Note we are running 0.14.1, we are working on reproducing examples of this.
Edit - Don’t think keep-alive could cause it
Edit Edit - Actually leaning towards it now. Disabling keepalive alliviated problems here:
upstream kong_upstream {
server 0.0.0.1;
balancer_by_lua_block {
Kong.balancer()
}
# keepalive ${{UPSTREAM_KEEPALIVE}};
}
You have
Kong -> (OpenShift Origin Router Endpoint which has round robin to HA proxies)
Then
(OpenShift Origin Router Endpoint which has round robin to HA proxies) -> Service A
(OpenShift Origin Router Endpoint which has round robin to HA proxies) -> Service B
Somehow Kong seems to be intermittently proxying transactions meant for Service A to Service B which should be driven by host headers to the routers presumably. Keep-Alive only keeps a TCP connection alive between Kong and the OpenShift Router Endpoint… Real head scratcher here what could be happening.

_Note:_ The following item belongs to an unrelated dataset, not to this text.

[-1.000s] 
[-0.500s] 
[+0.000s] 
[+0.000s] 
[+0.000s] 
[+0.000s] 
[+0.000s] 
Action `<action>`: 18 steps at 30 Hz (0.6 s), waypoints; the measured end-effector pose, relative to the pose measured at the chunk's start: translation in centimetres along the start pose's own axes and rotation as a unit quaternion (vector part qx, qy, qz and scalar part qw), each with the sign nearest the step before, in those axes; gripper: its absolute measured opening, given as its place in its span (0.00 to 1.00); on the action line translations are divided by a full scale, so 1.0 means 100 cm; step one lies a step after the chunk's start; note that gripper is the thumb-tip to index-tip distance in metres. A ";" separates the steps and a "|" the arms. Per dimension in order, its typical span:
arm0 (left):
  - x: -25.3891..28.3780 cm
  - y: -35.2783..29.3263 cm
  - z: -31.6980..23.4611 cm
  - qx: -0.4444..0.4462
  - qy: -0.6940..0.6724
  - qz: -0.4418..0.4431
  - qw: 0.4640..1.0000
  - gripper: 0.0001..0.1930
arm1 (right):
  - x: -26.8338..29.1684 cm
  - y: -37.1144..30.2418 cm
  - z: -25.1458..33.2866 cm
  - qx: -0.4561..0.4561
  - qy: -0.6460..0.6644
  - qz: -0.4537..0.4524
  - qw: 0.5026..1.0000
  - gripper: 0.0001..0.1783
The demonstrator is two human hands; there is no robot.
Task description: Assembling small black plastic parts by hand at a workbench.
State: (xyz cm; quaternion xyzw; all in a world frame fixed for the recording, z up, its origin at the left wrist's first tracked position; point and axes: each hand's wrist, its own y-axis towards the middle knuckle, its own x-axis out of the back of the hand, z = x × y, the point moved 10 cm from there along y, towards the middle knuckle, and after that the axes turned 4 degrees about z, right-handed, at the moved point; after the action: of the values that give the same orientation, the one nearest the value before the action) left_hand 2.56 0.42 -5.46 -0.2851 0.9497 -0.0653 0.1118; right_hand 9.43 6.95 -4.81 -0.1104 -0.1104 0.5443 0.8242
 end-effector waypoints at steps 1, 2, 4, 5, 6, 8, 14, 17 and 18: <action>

Still trying to debug.
To put legs on it this is what the clashing services look like:
Service One:
{
"host": "some-service-one.origin-datacenter-core.company.com",
"created_at": 1536789835,
"connect_timeout": 2000,
"id": "9e38db4b-b314-4ff2-b0c9-0f6cbc163332",
"protocol": "https",
"name": "some-service-one",
"read_timeout": 9000,
"port": 443,
"path": "/v1",
"updated_at": 1536789835,
"retries": 0,
"write_timeout": 9000,
"extras": {
"createdUser": null,
"updatedUser": null,
"id": 11,
"service_id": "9e38db4b-b314-4ff2-b0c9-0f6cbc163332",
"kong_node_id": "1",
"createdAt": "2018-09-12T22:03:55.000Z",
"updatedAt": "2018-09-12T22:03:55.000Z"
}
}
Service two:
{
"host": "some-service-two.origin-datacenter-core.company.com",
"created_at": 1534369827,
"connect_timeout": 2000,
"id": "bb76798f-1bda-4e24-a274-4e19e40b881f",
"protocol": "https",
"name": "some-service-two",
"read_timeout": 9000,
"port": 443,
"path": "/",
"updated_at": 1536956373,
"retries": 0,
"write_timeout": 9000,
"extras": {
"createdUser": null,
"updatedUser": null,
"id": 3,
"service_id": "bb76798f-1bda-4e24-a274-4e19e40b881f",
"kong_node_id": "1",
"createdAt": "2018-08-15T21:50:27.000Z",
"updatedAt": "2018-09-14T20:19:33.000Z"
}
}
Since they both resolve to same IP (the router Kong connects to) internally maybe something glitches, will try to figure it out come Monday now it seems.
So Kong Connections that go to a cloud platforms HTTPS Edge configured Router seem to specifically be the culprit due to keepalive directive, where somehow the keepalive sessions get mixed up for proxying.